Requirement:
Look through the entries. Copy each line that has the word "wooden".

Records for this task:
<<<<
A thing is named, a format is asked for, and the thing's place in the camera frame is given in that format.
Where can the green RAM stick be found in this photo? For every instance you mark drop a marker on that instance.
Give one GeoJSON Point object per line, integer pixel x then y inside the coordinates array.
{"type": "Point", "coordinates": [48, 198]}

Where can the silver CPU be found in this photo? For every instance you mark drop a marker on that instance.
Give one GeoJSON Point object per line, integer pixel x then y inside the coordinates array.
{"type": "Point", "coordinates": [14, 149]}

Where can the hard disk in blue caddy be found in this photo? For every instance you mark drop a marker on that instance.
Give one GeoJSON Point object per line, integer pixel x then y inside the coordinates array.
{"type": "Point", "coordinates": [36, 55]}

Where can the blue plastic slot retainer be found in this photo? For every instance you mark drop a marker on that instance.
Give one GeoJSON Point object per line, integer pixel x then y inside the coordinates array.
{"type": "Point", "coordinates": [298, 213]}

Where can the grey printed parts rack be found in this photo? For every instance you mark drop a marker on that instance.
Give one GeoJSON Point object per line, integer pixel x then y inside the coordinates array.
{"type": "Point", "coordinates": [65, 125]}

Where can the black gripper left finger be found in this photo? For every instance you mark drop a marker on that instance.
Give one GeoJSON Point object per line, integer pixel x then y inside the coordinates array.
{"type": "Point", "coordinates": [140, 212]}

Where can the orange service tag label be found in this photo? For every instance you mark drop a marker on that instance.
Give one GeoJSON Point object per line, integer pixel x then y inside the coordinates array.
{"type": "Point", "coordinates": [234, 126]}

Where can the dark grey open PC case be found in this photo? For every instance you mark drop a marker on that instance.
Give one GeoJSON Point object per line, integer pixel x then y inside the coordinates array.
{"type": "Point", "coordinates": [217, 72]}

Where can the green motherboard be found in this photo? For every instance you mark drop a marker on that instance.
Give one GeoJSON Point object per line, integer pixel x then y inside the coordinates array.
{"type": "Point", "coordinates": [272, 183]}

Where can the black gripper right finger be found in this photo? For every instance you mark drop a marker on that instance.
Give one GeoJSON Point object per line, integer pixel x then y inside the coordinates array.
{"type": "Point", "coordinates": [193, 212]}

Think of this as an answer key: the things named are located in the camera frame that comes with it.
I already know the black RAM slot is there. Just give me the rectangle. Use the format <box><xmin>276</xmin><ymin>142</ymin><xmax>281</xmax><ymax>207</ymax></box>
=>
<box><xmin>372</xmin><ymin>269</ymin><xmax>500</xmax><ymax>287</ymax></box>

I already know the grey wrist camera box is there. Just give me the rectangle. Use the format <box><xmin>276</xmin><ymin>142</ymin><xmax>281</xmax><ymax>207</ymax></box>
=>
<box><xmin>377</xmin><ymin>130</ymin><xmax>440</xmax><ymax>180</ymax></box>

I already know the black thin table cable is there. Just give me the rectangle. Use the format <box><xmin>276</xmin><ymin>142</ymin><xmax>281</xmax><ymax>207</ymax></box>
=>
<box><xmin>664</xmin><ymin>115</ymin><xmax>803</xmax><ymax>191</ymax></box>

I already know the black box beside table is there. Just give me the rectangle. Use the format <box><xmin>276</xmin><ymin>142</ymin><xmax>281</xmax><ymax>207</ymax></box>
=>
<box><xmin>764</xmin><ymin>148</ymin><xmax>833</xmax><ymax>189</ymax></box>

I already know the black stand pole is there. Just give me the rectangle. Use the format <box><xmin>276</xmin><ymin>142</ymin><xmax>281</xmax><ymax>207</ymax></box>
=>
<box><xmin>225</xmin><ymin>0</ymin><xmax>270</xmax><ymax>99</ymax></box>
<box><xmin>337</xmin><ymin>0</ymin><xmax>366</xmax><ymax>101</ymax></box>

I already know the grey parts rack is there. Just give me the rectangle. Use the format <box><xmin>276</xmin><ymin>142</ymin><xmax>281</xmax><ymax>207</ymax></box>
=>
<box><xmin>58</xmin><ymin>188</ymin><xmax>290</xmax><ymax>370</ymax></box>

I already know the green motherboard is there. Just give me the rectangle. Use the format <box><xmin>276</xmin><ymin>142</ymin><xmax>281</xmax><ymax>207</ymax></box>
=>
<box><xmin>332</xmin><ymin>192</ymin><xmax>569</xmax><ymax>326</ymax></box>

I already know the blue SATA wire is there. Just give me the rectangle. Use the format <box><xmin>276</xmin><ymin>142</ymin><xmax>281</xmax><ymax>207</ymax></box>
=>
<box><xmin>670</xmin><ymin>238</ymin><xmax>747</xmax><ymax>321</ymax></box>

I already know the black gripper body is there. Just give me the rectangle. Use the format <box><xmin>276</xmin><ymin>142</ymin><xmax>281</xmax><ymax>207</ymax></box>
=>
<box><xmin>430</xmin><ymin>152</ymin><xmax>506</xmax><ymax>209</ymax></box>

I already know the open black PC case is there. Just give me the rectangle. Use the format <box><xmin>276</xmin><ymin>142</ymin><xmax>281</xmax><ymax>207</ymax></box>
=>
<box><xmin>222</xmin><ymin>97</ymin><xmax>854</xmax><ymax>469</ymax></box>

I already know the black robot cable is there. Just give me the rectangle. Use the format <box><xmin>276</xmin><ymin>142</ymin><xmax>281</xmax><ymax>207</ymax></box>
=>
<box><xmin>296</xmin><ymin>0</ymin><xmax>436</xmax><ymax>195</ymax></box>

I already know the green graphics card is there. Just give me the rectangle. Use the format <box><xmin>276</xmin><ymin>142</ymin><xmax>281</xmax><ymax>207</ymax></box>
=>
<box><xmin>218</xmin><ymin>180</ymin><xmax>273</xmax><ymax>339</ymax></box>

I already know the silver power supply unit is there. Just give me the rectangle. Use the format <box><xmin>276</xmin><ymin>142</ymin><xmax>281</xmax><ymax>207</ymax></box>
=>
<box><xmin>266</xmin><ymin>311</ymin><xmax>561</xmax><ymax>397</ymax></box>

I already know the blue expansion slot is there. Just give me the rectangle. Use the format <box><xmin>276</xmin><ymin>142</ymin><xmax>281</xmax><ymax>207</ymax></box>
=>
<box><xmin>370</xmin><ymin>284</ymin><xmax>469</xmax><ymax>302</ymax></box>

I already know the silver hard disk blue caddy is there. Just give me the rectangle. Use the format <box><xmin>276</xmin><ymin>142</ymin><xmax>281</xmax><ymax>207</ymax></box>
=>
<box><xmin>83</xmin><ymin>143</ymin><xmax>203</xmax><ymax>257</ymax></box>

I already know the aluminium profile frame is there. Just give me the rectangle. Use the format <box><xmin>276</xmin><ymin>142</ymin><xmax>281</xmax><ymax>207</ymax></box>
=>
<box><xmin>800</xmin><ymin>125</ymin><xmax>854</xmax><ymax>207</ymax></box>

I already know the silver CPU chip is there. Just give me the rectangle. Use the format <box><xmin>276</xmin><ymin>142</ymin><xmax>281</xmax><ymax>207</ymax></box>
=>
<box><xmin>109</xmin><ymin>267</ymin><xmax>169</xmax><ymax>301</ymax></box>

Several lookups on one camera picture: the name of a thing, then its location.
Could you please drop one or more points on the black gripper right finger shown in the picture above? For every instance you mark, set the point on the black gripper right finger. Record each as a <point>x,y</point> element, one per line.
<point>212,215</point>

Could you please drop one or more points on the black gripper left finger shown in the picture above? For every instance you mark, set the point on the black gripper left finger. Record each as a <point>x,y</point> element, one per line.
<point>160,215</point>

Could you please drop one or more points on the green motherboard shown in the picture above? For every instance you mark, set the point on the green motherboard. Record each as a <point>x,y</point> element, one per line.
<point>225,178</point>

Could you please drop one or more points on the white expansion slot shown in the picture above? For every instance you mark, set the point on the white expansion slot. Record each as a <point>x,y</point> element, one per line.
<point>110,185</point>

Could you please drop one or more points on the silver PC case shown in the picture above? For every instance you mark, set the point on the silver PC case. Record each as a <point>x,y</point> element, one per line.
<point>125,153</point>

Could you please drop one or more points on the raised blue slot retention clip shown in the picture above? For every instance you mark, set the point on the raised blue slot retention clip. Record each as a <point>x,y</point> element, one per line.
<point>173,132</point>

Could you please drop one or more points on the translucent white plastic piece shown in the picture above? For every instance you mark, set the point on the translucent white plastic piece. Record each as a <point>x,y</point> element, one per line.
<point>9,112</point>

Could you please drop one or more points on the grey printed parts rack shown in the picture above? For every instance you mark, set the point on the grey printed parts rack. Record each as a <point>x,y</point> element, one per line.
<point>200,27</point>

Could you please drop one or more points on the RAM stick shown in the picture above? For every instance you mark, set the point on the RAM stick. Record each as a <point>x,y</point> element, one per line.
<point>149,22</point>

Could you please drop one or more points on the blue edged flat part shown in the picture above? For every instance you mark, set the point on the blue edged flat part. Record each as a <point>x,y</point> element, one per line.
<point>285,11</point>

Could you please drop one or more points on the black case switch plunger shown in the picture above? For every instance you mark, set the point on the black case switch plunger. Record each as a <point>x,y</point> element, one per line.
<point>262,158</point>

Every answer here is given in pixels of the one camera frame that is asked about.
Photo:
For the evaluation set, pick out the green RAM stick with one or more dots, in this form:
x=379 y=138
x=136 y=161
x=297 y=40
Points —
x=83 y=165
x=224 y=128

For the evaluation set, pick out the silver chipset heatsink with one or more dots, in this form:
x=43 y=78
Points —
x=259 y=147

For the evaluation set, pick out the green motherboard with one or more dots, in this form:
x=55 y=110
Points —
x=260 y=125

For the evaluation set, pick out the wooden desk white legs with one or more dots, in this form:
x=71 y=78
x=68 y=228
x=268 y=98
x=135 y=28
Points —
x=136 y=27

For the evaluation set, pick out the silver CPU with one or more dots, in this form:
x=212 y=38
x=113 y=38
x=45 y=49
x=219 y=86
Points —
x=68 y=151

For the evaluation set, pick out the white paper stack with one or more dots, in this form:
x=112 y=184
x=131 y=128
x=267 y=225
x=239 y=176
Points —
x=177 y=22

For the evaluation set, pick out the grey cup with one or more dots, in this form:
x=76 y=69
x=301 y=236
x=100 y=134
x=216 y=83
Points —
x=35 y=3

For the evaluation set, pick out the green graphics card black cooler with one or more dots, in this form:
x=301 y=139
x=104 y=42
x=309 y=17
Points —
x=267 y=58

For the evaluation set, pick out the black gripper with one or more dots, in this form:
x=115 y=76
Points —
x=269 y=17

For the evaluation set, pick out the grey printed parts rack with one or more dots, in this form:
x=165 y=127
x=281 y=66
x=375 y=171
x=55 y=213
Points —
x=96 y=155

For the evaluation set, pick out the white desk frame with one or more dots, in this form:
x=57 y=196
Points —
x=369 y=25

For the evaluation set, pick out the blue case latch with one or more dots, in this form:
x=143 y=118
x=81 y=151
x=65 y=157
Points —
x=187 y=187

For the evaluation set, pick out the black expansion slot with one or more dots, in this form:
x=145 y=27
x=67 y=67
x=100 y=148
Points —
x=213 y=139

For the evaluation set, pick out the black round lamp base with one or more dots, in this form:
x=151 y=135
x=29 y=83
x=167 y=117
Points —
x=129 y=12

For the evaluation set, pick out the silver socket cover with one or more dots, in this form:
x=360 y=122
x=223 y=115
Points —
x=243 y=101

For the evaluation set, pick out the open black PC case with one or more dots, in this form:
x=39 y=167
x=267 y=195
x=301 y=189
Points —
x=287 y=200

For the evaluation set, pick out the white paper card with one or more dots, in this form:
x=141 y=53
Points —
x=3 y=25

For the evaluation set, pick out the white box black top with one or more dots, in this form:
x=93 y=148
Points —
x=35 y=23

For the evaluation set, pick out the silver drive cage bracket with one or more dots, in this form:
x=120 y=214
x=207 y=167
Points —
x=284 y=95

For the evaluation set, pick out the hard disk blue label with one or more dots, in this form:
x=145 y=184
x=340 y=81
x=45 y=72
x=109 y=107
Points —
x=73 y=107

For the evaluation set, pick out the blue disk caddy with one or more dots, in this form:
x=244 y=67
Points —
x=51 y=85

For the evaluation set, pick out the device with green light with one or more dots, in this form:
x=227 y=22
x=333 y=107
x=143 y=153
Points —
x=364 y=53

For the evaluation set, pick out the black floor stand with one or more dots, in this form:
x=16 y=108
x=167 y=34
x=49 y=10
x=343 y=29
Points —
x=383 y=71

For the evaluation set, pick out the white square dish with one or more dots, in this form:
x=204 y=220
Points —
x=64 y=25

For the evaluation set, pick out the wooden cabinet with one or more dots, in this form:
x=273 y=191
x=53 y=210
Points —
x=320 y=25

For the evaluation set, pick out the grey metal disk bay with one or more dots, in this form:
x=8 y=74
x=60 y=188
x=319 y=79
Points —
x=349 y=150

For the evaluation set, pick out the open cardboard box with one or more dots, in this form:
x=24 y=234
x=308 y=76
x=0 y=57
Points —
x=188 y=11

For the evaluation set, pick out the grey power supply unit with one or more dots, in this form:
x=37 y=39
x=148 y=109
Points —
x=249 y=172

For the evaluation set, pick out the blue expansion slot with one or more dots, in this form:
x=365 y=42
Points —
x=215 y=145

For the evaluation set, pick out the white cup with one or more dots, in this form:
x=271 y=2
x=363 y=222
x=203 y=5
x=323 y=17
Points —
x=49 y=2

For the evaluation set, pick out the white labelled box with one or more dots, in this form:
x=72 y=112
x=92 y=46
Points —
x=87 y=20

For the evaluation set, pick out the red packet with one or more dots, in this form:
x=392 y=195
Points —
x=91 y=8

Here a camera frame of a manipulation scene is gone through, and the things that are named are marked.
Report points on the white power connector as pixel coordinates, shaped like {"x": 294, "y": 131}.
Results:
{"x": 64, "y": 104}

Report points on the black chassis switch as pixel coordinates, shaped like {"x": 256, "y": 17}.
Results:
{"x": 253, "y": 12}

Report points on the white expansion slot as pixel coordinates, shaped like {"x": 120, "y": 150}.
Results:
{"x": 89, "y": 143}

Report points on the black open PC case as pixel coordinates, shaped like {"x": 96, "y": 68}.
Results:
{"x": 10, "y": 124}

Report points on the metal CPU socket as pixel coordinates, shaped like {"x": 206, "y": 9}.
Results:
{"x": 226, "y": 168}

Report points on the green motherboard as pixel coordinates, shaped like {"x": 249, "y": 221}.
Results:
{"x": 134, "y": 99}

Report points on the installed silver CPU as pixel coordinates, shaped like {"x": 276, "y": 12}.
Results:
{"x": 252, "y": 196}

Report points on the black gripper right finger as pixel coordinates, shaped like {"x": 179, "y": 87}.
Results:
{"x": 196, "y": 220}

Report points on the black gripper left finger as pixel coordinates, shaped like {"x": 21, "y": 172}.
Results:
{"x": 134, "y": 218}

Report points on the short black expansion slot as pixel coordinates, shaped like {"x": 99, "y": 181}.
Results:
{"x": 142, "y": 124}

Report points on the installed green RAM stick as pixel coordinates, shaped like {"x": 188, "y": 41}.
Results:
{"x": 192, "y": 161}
>>>>
Finished exercise:
For the evaluation set, pick out the wooden desk white legs with one or more dots, in this form:
For the evaluation set, pick out the wooden cabinet with one or more dots, in this form:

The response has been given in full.